Entitlement
Rumaan Alam
Pick it up: If you are interetsed in the psychology of wealth and its corrosive allure. If you're in the mood for a complex tale of wealth disparity, race, privilege, and philanthropy.
This is an unsettling novel about the corruptive influence of extreme wealth.
Brooke Orr is a thirty-three year old New Yorker who has, after years of trying to make a teaching job work, moved to the world of philanthropy. She is a junior level program coordinator for the Asher and Carol Jaffee Foundation, an entity set up by ageing billionaire Asher Jaffee, who made his billions in paper and then real estate, and has now decided to give most of it away, to "make the world better". Of course, what makes the world better is something he needs to approve, and therefore despite the small team he has hired to manage his philanthopic activities, they are constantly subject to his whims and caprices.
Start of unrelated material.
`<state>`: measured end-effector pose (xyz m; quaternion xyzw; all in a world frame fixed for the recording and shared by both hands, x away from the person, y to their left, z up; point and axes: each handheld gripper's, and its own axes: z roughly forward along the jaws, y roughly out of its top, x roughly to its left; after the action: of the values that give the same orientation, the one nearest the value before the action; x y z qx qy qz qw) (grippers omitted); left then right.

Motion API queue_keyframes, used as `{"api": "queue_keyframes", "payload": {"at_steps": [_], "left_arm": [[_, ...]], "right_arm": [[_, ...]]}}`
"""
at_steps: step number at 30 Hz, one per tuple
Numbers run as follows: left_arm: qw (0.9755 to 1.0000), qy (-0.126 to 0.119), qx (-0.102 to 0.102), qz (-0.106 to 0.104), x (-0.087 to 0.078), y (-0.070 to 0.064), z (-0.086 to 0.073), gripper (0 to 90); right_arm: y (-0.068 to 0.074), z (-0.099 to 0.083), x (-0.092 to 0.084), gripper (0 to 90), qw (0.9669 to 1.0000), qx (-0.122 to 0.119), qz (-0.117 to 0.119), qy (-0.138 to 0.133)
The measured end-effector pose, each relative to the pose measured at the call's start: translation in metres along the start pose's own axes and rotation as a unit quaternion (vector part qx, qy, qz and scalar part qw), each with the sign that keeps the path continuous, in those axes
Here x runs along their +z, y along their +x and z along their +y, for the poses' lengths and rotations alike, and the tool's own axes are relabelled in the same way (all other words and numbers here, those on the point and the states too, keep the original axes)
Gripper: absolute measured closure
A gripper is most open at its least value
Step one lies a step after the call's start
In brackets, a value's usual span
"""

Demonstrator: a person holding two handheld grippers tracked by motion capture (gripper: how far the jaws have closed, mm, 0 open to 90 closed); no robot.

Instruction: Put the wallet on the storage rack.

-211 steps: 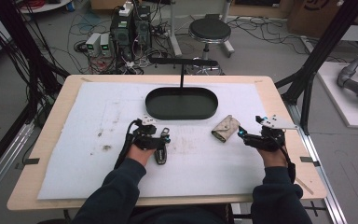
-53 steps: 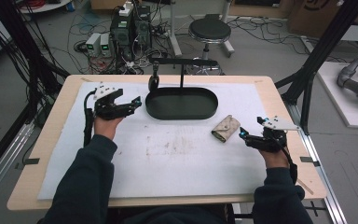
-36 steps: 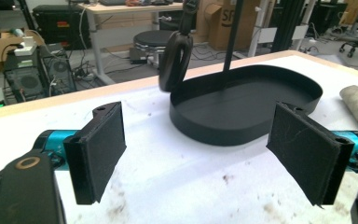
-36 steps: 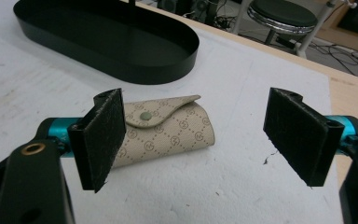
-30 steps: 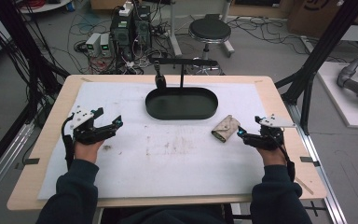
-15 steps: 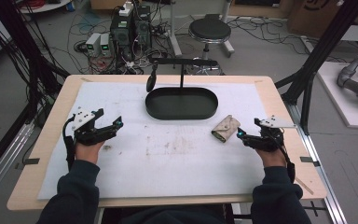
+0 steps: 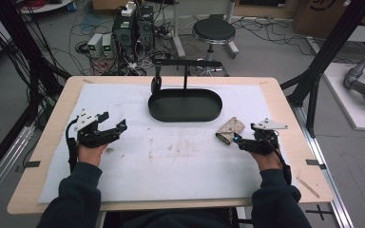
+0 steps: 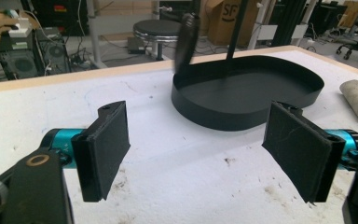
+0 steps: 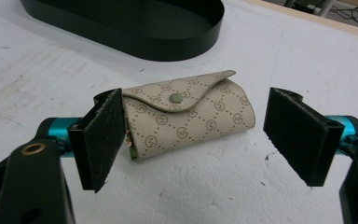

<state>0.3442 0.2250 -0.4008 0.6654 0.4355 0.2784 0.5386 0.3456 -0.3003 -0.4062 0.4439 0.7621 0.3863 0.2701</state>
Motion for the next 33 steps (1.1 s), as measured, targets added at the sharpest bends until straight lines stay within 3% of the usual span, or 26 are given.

Brooke, a Black woman with a white adoptive mother (who is none too pleased about her daughter's job which she views as secretarial), is trying to find her feet in the world and she genuinely believes she has the potential to do good in her role, after all, what could be better than giving money away for good causes? As Jaffee's protege, Brooke gradually becomes entrenched in his rarified world, and this proximity to unimaginable wealth begins to transform her desires and perceptions.
The novel explores how money can distort one's sense of reality, blurring the lines between need and want, and raises complex questions about race, privilege, philanthropy, and obsession.